Technostalgia and the Metaverse

Everyone has a smartphone. Everyone has a laptop. We are constantly connected with the world via our mobile devices. Digital natives only know a hyper-connected world, but previous generations had to adapt to working and living with computers, and later mobile phones and smartphones.

The New York-based artist Dev Harlan believes that technostalgia is a coping mechanism for the rapid and unrelenting acceleration of technology and social change. In his work, the depiction of computers or devices from the past is not intended as sentimentalism. Harlan is interested in flattening the timescale between technological artifacts, past and present, and considering them all as future fossils, literally flattened into the geological strata. A record of us in the world after us.

In conversation with Anika Meier, Harlan discusses technostalgia and retrofuturism, art and technology, and nature in the age of the metaverse.

Portrait of Dev Harlan.

Anika Meier: How much time do you spend on your mobile devices every day?

Dev Harlan: I ought to know. I don’t have screen time logging enabled on my phone, so I honestly can’t say exactly. I imagine it takes less time for people younger than myself. A couple hours on some days; on other days, almost none.

AM: I ask this question because computers and mobile devices are omnipresent in your work. As historic artifacts. Technological progress often overwhelms society. Is that why technostalgia is a topic in Web3? In a space where progress takes place at unprecedented speed.

DH: Yes, in recent work, I have been more literal with the representation of technology. The mobile device is at once the most identifiable and banal cultural symbol of the contemporary social condition. Everyone has one, and it is increasingly difficult to operate in modern society without one. This was not always the case.

I believe technostalgia is a coping mechanism for the rapid and unrelenting acceleration of technology and social change. Technostalgia is a varnish of familiarity over disorienting complexity, risk, and disruption. It also acts as a feel-good distraction from ethical and social issues that abound in Web3 and technological culture at large.

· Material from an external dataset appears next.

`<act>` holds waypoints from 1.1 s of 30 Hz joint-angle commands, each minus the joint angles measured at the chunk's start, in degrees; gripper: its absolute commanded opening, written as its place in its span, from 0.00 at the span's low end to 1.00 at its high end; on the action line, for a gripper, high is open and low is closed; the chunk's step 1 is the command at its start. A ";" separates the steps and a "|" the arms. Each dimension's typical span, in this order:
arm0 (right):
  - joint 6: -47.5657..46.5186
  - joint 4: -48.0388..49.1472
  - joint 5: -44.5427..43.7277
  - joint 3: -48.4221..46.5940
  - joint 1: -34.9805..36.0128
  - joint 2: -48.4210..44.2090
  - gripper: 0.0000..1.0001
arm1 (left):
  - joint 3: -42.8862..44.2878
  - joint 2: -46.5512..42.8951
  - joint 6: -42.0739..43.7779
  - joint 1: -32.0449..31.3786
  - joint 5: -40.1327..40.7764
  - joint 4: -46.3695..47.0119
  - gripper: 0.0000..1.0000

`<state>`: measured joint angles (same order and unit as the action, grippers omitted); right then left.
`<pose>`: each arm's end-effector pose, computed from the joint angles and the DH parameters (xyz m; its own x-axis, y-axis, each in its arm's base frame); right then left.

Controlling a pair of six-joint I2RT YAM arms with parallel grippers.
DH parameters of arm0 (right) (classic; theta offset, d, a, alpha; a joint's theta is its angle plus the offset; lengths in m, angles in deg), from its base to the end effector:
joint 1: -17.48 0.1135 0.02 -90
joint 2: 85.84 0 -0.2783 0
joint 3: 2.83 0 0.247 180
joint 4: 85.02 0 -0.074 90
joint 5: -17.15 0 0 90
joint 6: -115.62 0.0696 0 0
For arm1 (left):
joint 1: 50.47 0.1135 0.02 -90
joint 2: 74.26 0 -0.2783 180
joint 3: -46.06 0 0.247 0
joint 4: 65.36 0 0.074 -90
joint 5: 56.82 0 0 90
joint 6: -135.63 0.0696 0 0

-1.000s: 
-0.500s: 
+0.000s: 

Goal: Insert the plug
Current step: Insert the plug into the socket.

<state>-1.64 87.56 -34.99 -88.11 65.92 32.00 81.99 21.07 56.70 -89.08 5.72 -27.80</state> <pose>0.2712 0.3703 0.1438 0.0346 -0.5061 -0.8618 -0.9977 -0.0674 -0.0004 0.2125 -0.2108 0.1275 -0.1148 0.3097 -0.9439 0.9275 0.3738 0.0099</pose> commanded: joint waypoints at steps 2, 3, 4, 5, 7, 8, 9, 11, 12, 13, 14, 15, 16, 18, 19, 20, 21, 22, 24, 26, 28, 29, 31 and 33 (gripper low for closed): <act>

In my work, the depiction of computers or devices from the past is not intended as sentimentalism. I am interested in flattening the timescale between technological artifacts, past and present, and considering them all as future fossils, literally flattened into the geological strata. A record of us in the world after us.

Dev Harlan, Five Body Problems: Afterlives, Moving image, 2022.

AM: What can we learn from the past when looking at art and technology?

DH: Art, as a product of human societies, reveals the ideas and values of the society from which it comes. In this way, technology is also a cultural artifact, which can indirectly say a lot about the priorities of those who produced it. Art that uses (new) technology in its means of production must then consider this doubling in the ways in which it contributes to the cultural dialogue of which it is part.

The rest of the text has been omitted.